Promettevano guadagni facili attraverso il trading online, ma era solo un castello di carte destinato a crollare.
I Carabinieri della Stazione di Aquino hanno denunciato a piede libero due persone per truffa in concorso: un uomo di 73 anni, residente a Nettuno (RM), e una donna di 58 anni, residente ad Andria (BT).
La dinamica del raggiro
L’indagine è scattata lo scorso gennaio, quando un cittadino di Aquino, attirato dalla prospettiva di investimenti redditizi, si è rivolto ai militari dell’Arma. Secondo quanto ricostruito dagli inquirenti, la vittima è stata agganciata tramite contatti telefonici da sedicenti consulenti finanziari.
Attraverso una serie di “artifici e raggiri” — tipici dello schema del trading scam — i truffatori sono riusciti a conquistare la fiducia dell’uomo, convincendolo a versare una somma totale di 1.980 euro.
Il “filo rosso” dei soldi
Il denaro non è mai finito su mercati azionari o piattaforme di scambio, ma è transitato direttamente su una carta Postepay. Proprio seguendo il flusso di questo denaro, i Carabinieri sono riusciti a risalire all’intestatario della carta e alla sua complice, delineando le responsabilità dei due soggetti nel disegno criminoso.

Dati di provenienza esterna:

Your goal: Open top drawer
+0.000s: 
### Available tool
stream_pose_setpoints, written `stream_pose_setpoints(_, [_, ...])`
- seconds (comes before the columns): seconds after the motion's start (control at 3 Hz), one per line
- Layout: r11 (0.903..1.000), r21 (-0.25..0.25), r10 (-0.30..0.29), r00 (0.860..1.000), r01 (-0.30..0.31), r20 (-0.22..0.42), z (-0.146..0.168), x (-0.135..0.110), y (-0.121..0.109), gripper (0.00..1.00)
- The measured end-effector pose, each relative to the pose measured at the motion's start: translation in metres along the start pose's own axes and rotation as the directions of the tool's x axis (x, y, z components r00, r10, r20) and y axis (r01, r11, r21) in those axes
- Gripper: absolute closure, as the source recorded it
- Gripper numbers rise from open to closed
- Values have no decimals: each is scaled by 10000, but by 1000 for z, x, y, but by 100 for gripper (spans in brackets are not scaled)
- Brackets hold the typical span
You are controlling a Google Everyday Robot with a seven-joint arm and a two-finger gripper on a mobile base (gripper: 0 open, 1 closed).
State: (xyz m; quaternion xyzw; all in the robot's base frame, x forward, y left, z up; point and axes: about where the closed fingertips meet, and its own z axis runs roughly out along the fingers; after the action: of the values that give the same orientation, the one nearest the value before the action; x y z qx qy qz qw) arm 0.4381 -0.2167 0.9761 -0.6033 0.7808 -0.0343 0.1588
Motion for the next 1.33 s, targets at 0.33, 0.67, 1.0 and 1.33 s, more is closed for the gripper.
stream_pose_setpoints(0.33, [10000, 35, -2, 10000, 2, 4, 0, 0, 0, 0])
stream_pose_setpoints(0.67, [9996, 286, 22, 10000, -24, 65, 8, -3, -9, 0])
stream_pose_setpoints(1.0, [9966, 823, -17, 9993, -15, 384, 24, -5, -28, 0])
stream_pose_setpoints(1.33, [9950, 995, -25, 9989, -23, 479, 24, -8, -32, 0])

Il bilancio dell’operazione
I due sospettati sono stati deferiti alla Procura della Repubblica di Cassino. L’operazione condotta dai militari di Aquino si inserisce in un più ampio piano di contrasto ai reati contro il patrimonio, con un focus specifico sulle frodi telematiche, un fenomeno sempre più diffuso che colpisce indistintamente giovani e anziani.
Il consiglio: Diffidate sempre di chi propone investimenti sicuri con rendimenti fuori mercato via telefono o social. Prima di effettuare qualsiasi versamento, verificate l’autorizzazione degli intermediari sugli albi ufficiali (come quelli della Consob).